知的生物の誕生と営み
聖書 獣と心
神は獣から獣人を作られた。
まずは火を与え、知識を与えた。
獣人は瞬く間に広まり営みを続けたが神を敬わなかった。獣の血が神を軽んじさせ、信仰の尊さを知る事ができなかったのだ。

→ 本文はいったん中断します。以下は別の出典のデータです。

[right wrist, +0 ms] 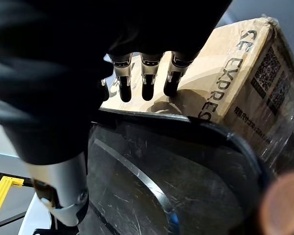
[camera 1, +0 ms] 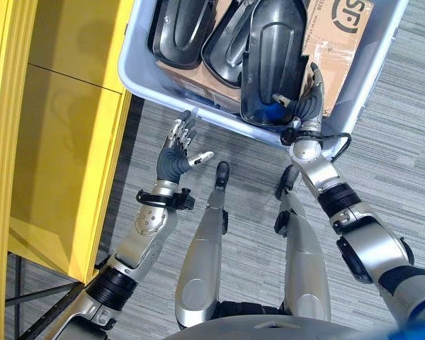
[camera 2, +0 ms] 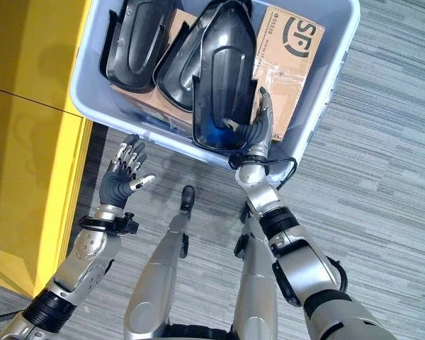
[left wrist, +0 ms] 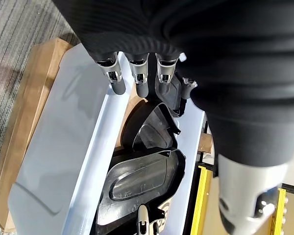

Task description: Move parts from the plastic box to the shelf.

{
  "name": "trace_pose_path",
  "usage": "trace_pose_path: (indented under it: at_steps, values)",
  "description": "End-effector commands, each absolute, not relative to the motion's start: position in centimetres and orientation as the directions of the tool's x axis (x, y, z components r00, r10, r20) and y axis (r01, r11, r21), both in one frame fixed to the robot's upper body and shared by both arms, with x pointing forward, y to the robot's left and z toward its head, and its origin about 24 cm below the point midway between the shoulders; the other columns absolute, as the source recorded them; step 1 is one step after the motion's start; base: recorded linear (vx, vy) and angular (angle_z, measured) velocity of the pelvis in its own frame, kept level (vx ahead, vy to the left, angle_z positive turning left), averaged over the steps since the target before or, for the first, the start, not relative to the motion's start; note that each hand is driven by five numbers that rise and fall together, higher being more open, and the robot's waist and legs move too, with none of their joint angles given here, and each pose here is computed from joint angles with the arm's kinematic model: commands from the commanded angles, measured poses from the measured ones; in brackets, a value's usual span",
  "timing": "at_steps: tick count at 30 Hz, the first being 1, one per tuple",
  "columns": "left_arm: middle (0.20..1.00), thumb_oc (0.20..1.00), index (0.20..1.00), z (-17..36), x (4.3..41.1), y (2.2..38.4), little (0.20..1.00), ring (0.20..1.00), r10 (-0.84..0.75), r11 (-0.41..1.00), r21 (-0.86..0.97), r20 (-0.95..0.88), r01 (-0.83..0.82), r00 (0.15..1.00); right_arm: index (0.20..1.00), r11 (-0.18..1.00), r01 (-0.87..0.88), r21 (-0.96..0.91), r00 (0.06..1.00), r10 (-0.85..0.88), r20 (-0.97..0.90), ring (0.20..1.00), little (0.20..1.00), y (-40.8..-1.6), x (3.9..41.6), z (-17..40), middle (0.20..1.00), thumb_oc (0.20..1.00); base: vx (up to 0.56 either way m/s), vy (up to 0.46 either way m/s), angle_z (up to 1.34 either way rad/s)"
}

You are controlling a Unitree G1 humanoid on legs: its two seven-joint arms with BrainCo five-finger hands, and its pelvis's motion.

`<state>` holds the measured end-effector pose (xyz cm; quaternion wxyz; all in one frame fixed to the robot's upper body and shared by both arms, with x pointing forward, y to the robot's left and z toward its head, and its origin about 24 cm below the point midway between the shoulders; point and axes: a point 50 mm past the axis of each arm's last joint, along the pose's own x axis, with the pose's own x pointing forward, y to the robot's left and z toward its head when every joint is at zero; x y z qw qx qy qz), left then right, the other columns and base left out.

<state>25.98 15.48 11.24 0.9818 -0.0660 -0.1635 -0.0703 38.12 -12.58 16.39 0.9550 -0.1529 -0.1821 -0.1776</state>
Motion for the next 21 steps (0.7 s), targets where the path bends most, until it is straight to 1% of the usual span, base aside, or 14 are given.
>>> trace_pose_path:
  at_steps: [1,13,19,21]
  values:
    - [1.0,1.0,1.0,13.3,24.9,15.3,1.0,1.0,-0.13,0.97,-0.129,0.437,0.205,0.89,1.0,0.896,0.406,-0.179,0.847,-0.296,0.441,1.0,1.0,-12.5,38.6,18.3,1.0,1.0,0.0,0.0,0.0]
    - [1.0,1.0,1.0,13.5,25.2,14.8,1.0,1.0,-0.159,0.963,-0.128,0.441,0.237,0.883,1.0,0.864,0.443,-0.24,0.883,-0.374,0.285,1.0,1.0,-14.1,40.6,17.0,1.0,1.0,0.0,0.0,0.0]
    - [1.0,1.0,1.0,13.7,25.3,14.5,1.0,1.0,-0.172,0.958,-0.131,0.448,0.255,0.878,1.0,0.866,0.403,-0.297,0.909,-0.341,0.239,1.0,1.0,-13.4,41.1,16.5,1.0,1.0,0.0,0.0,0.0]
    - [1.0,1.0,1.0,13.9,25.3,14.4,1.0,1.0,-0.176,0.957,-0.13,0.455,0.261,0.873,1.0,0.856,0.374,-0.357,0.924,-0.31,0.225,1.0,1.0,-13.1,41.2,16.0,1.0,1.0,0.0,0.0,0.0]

獣人には心が欠けていた。信じる事、愛する事が、彼らにはできなかった。
嘆いた神は人を作られた。獣人と違い、人は神の身姿に似せて地に降りた。我々はそれを喜び感謝せねばならない。偉大な主があり、はじめて我々の命が授けられたのだから。
しかし人は非力であった。
牙も爪もない人は獣人に殺され、時には捕らえられ虐げられた。
神はこれを嘆き一匹の獣人に知恵と心を注ぎカイウスと名乗らせ、獣人達に信仰を説かせたが、獣人達はそれを笑いカイウスを追放した。
それから人と獣人の間で戦いが起きた。
知恵を使い自由を得よと天使が鼓舞し、奮起した。
しかし人が持つ慈愛に満ちた心が暴力を躊躇させ、冷酷なる獣人に殺されていった。
それを見たカイウスは嘆き神に祈った。「主よ。どうか憐みを」と。
「万物満ち満ちて万象に幸あれ」
神は祈りを聞き届け、カイウスを除いた獣人達を全て別の土地へと移し、この世を我らに与えてくだすった。
人は喜びと感謝を示し、五日間の間不眠で祈り、その後二日余りを眠り過ごした。カイウスも人に混じり祈りを捧げたが、一日早く目がさめた。
カイウスは隣で眠るアリエーを見ると、獣の性が目覚め、彼女に子種を注いだ後、姿を消した。
アリエーは身篭り、子をペッカタムと名付けた。ペッカタムは、カイウスに僅かに残っていた獣を宿していた。これが、我々が持つ原罪である。